SOLVED2003Broad and Market Streets, Newark, New Jersey3 SOURCESUPDATED JUL 2026
'Sakia Gunn Way' memorial street sign, Newark NJ
'Sakia Gunn Way' memorial street sign, Newark NJ — Credit: CC0

Sakia Gunn was a 15-year-old African American lesbian living in Newark, New Jersey. On the night of May 11, 2003, she was returning home from a night out with friends and her cousin in Greenwich Village, Manhattan. While waiting for a New Jersey Transit bus at the corner of Broad and Market Streets in downtown Newark, Gunn and her friends were propositioned by two men. The girls rejected the men's advances and declared themselves to be lesbians. The men then attacked the group. Gunn fought back, and one of the men, Richard McCullough, stabbed her in the chest. Both men fled the scene in their vehicle immediately afterward.

Gunn's cousin, Valencia Bailey, flagged down a passing driver, who took Gunn to nearby University Hospital. Gunn died in the arms of Valencia Bailey in the hospital parking lot.

Richard McCullough turned himself in to authorities several days after the killing and was arrested in connection with the crime on May 16, 2003. As part of a plea bargain, murder charges against him were dropped. On March 3, 2005, McCullough pleaded guilty to aggravated manslaughter, aggravated assault, and bias intimidation. He had at one point claimed that Gunn died after she "ran into his knife," a claim described as a lie. On April 21, 2005, McCullough was sentenced to 20 years in prison. He was released from prison on May 13, 2020.

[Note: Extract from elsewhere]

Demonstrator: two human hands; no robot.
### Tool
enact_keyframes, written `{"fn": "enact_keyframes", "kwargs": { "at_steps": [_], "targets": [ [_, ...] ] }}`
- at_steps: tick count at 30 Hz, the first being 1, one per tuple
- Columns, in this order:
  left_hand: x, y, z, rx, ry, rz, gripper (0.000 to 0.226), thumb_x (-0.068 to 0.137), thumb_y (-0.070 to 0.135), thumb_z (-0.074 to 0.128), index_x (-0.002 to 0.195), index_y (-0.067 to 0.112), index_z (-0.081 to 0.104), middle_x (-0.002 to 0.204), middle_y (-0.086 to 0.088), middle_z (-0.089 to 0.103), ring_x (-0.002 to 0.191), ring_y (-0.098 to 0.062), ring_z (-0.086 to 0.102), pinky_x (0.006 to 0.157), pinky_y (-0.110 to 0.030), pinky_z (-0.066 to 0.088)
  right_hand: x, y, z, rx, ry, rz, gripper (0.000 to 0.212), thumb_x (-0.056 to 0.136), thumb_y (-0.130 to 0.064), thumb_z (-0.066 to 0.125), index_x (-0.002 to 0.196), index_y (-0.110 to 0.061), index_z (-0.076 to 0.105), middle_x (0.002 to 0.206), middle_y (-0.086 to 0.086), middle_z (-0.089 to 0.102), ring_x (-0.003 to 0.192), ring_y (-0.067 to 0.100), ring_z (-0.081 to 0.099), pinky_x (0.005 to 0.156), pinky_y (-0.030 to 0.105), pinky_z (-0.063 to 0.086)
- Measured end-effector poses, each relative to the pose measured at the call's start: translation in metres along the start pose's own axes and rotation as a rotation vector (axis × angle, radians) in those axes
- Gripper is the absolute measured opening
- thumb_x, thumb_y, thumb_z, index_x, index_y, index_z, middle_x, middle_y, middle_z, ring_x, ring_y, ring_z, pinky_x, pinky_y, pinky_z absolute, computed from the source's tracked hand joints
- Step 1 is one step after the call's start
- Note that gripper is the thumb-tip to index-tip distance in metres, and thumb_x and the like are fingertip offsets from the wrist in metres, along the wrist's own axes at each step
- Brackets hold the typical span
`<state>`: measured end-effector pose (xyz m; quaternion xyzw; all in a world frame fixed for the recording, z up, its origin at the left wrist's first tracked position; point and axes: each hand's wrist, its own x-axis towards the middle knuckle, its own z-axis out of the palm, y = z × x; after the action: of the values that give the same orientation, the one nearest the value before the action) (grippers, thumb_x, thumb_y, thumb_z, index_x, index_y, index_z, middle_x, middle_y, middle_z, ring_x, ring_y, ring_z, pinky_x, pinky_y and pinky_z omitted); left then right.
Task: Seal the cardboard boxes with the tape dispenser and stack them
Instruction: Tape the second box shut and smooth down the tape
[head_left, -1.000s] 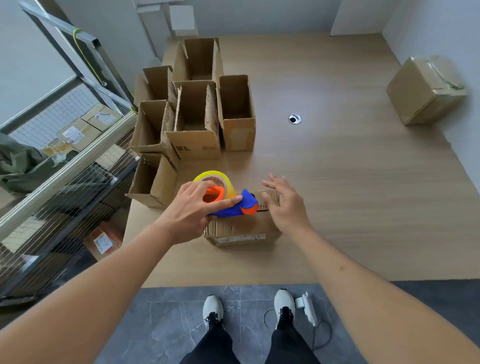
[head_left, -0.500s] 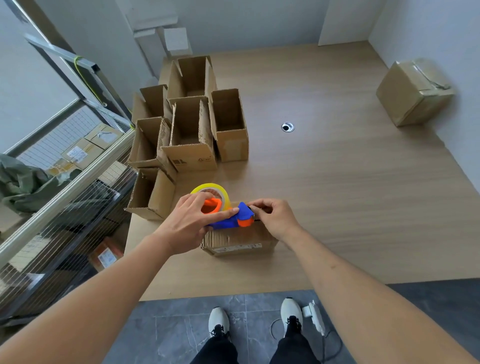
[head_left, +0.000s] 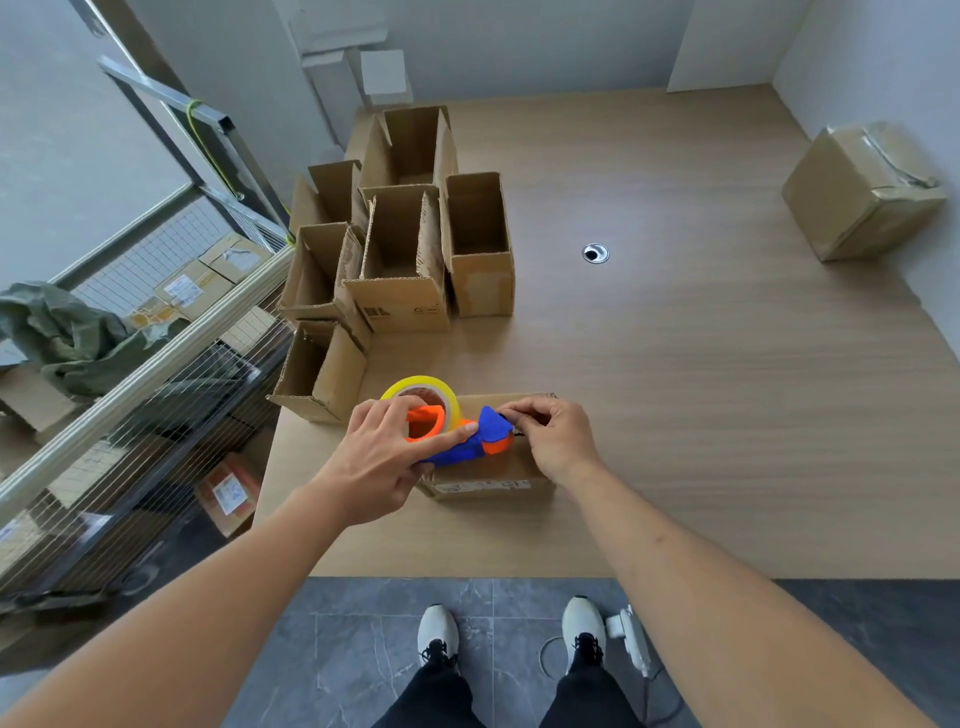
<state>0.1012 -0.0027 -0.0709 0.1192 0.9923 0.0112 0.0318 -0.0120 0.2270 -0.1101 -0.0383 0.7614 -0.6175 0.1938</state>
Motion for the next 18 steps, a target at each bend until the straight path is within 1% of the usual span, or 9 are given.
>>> {"fn": "enact_keyframes", "kwargs": {
  "at_steps": [3, 6, 9, 13, 16, 18],
  "targets": [
    [-0.002, -0.001, -0.002, 0.023, 0.015, 0.004, 0.077, 0.097, 0.037, 0.058, 0.156, 0.057, 0.013, 0.137, -0.011, 0.044, 0.123, -0.032, 0.042, 0.103, -0.051, 0.032, -0.006, 0.001, -0.001, 0.020, 0.042, -0.015, 0.011, 0.088, -0.007, 0.076, 0.087, -0.016, 0.082, 0.083, -0.008, 0.077, 0.079, 0.003, 0.070, 0.074, 0.013, 0.050],
    [-0.002, -0.002, -0.003, 0.037, 0.006, 0.028, 0.081, 0.097, 0.033, 0.060, 0.158, 0.054, 0.012, 0.135, -0.014, 0.044, 0.123, -0.034, 0.044, 0.102, -0.052, 0.034, -0.016, 0.002, 0.002, 0.040, 0.089, -0.017, 0.010, 0.089, -0.008, 0.076, 0.087, -0.015, 0.082, 0.083, -0.007, 0.078, 0.082, 0.008, 0.071, 0.078, 0.017, 0.054],
    [-0.003, -0.003, -0.005, 0.064, -0.017, 0.062, 0.084, 0.096, 0.031, 0.062, 0.158, 0.053, 0.010, 0.136, -0.015, 0.044, 0.123, -0.035, 0.043, 0.101, -0.053, 0.036, -0.025, 0.003, 0.005, 0.009, 0.145, -0.043, 0.010, 0.088, -0.008, 0.076, 0.086, -0.015, 0.082, 0.083, -0.007, 0.078, 0.083, 0.005, 0.071, 0.080, 0.016, 0.054],
    [-0.004, -0.002, -0.009, 0.084, -0.028, 0.076, 0.088, 0.096, 0.029, 0.064, 0.157, 0.055, 0.006, 0.138, -0.015, 0.043, 0.124, -0.035, 0.041, 0.101, -0.054, 0.037, -0.030, 0.007, 0.006, -0.054, 0.204, -0.112, 0.012, 0.087, -0.004, 0.077, 0.086, -0.015, 0.082, 0.084, -0.009, 0.077, 0.083, 0.003, 0.071, 0.079, 0.016, 0.053],
    [-0.002, -0.001, -0.010, 0.080, -0.054, 0.064, 0.087, 0.097, 0.031, 0.060, 0.155, 0.059, 0.001, 0.141, -0.015, 0.039, 0.128, -0.036, 0.040, 0.104, -0.055, 0.034, -0.031, 0.011, 0.007, -0.052, 0.226, -0.112, 0.013, 0.086, -0.005, 0.078, 0.085, -0.018, 0.082, 0.083, -0.009, 0.077, 0.081, 0.005, 0.071, 0.079, 0.023, 0.056],
    [0.001, 0.002, -0.010, 0.083, -0.047, 0.062, 0.085, 0.097, 0.034, 0.058, 0.155, 0.060, 0.001, 0.140, -0.014, 0.039, 0.129, -0.036, 0.037, 0.106, -0.055, 0.033, -0.031, 0.010, 0.007, 0.008, 0.208, -0.051, 0.013, 0.087, -0.006, 0.077, 0.086, -0.018, 0.082, 0.083, -0.009, 0.077, 0.079, 0.006, 0.070, 0.078, 0.026, 0.058]
  ]
}}
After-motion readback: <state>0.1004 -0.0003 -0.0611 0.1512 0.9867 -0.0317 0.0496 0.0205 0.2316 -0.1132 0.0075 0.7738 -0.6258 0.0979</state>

Gunn's death was deemed a hate crime and drew a two-day series in The Washington Post in October 2004, written by Anne Hull, who spent months reporting on the lives of young lesbians in Newark following the killing; the series was a finalist for the 2005 Pulitzer Prize in Feature Writing. A comparison of media coverage, using the LexisNexis database and conducted by a professor at The College of New Jersey, found that major newspapers ran far fewer stories about Gunn's death than about the 1998 murder of Matthew Shepard, and noted that it took nearly seven months for Gunn's attacker to be indicted.

Gunn's death prompted outrage from Newark's gay and lesbian community, which, together with GLAAD, called on the mayor's office to establish a gay and lesbian community center, increase police patrols near Newark Penn Station/Broad Street, create an LGBT advisory council, and hold the school board accountable for its handling of the aftermath at Westside High School, which Gunn had attended. The Newark Pride Alliance, an LGBT advocacy group, was founded in the wake of her murder.

Gunn has since been commemorated in multiple ways: a 2008 documentary, Dreams Deferred: The Sakia Gunn Film Project; a 2016 mural in Newark; a posthumous Pride of Essex County Award in 2023; the 2023 renaming of Newark's Academy Street to Sakia Gunn Way; and her 2024 induction into the National LGBTQ Wall of Honor at the Stonewall Inn in New York City.

Key facts

Victims
Sakia Gunn
Date
2003
Location
Broad and Market Streets, Newark, New Jersey
Case status
solved

Case timeline

  1. 1987-05-26

    Sakia Gunn is born.

  2. 2003-05-11

    Gunn is stabbed and killed at Broad and Market Streets in Newark, New Jersey, after she and her friends rejected two men's advances and identified themselves as lesbians.

  3. 2003-05-16

    Richard McCullough is arrested in connection with Gunn's killing after turning himself in to authorities.

  4. 2005-03-03

    McCullough pleads guilty to aggravated manslaughter, aggravated assault, and bias intimidation as part of a plea bargain that dropped murder charges.

  5. 2005-04-21

    McCullough is sentenced to 20 years in prison.

  6. 2020-05-13

    McCullough is released from prison.

  7. 2008

    Documentary Dreams Deferred: The Sakia Gunn Film Project is released.

  8. 2016

    A mural depicting Gunn, titled Sakia, Sakia, Sakia, Sakia, is created in Newark.

  9. 2023-06-28

    Gunn is posthumously awarded the Pride of Essex County Award.

  10. 2023

    Newark's Academy Street is renamed Sakia Gunn Way.

  11. 2024-06-27

    Gunn is posthumously added to the National LGBTQ Wall of Honor at the Stonewall Inn in New York City.

Best coverage

No approved coverage links are attached yet.

People

  • Richard McCullough

    CONVICTED

    Pleaded guilty to aggravated manslaughter, aggravated assault, and bias intimidation; sentenced to 20 years in prison.

  • Sakia Gunn

    VICTIM

    15-year-old fatally stabbed in Newark, New Jersey, in a killing deemed a hate crime.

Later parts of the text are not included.